→ How to complete this task: For each line below that contains the string "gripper", copy that line.

→ Dataset extract:
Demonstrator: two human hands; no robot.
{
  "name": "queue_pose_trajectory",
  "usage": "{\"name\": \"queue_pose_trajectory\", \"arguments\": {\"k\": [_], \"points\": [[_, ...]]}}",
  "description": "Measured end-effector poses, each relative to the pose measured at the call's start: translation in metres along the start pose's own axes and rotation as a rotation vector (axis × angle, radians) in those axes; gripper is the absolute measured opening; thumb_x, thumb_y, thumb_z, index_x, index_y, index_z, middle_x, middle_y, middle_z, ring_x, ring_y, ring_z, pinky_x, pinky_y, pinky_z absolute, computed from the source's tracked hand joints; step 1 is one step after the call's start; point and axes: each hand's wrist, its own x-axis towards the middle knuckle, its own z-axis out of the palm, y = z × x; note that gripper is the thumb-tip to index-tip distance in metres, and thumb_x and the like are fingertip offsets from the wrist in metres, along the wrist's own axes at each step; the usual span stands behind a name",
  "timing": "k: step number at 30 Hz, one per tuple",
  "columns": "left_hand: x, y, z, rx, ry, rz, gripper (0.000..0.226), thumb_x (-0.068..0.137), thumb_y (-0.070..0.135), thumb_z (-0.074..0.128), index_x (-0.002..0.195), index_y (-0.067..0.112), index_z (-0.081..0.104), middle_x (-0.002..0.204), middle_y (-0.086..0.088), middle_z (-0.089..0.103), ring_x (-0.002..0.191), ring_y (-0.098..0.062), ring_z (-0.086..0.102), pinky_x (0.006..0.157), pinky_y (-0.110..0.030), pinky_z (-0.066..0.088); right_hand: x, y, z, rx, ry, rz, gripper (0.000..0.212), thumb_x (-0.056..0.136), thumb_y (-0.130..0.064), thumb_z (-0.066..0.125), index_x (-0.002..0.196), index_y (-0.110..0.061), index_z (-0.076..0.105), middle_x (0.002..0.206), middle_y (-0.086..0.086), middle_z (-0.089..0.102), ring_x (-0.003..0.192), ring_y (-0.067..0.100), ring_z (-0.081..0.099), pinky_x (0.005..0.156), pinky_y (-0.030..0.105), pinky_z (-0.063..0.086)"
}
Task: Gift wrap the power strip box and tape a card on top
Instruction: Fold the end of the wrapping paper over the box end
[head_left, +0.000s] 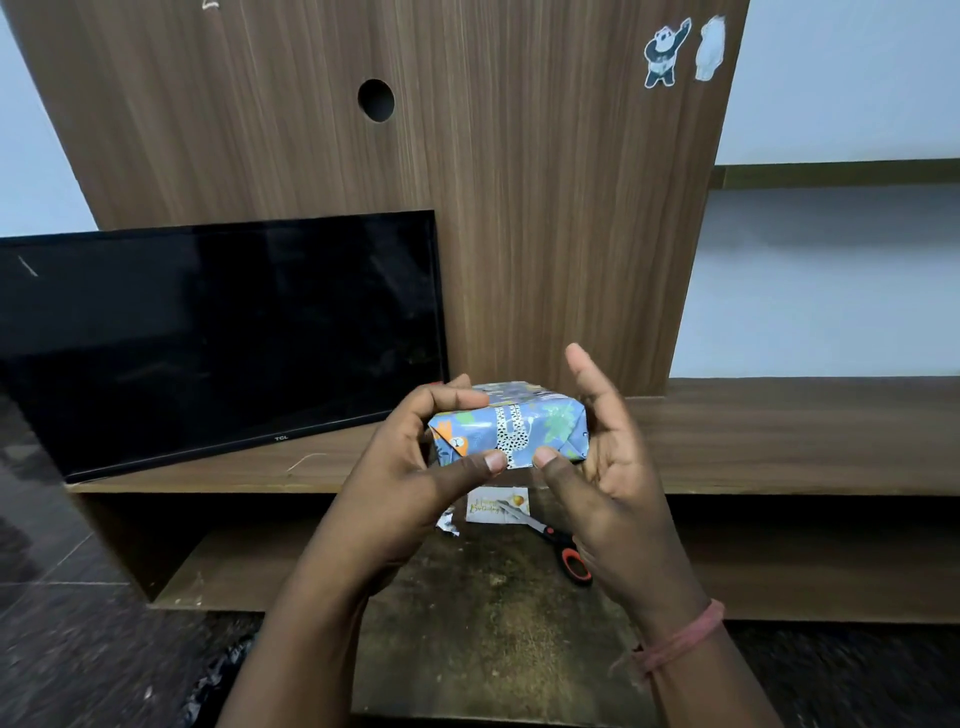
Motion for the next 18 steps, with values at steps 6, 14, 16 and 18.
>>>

→ Task response:
  "description": "Measured end-effector poses, each relative to the pose measured at the call's start: translation in metres along the start pose's own axes and rotation as a rotation vector (axis × angle, radians) in those axes; gripper is the absolute measured opening; thumb_x, thumb_y, thumb_z, index_x, index_y, index_z, middle_x, middle_y, middle_z, ring_x, ring_y, ring_z, pinky_x, pinky_y, pinky_z absolute, computed from the source's tracked hand joints; step 1 is one step after the call's start; point and axes: each hand's wrist, its own x-axis towards the middle knuckle, its own z-axis out of the palm, y = z × x; note that gripper is the thumb-tip to index-tip distance in metres, and thumb_x and the like are fingertip offsets from the wrist in metres, along the wrist's own axes at each step; the usual span stands behind a name",
  "columns": "left_hand: x, y, z, rx, ry, rz, gripper (0.000..0.226), thumb_x (-0.068..0.137), thumb_y (-0.070..0.135), thumb_z (-0.074..0.128), index_x (-0.002..0.195), index_y (-0.067..0.112), index_z (-0.081..0.104), middle_x (-0.002..0.204), middle_y (-0.086..0.088), middle_z (-0.089..0.103), ring_x (-0.002..0.191), ring_y (-0.098..0.062), ring_z (-0.086..0.102), pinky_x (0.006..0.157), pinky_y (-0.110..0.030), pinky_z (-0.066..0.088); right_hand: x, y, z, rx, ry, rz, gripper (0.000..0.212), thumb_x (-0.056..0.136), thumb_y (-0.130..0.064), thumb_z (-0.066..0.125), index_x (-0.002..0.196), index_y (-0.110..0.061), index_z (-0.076..0.105), middle_x (0.002..0.206), middle_y (-0.086..0.086), middle_z (-0.089..0.102), ring_x (-0.003..0.192), ring_y (-0.067..0.100), ring_z (-0.081..0.099), pinky_x (0.005..0.156), pinky_y (-0.030..0.105), pinky_z (-0.063..0.086)"

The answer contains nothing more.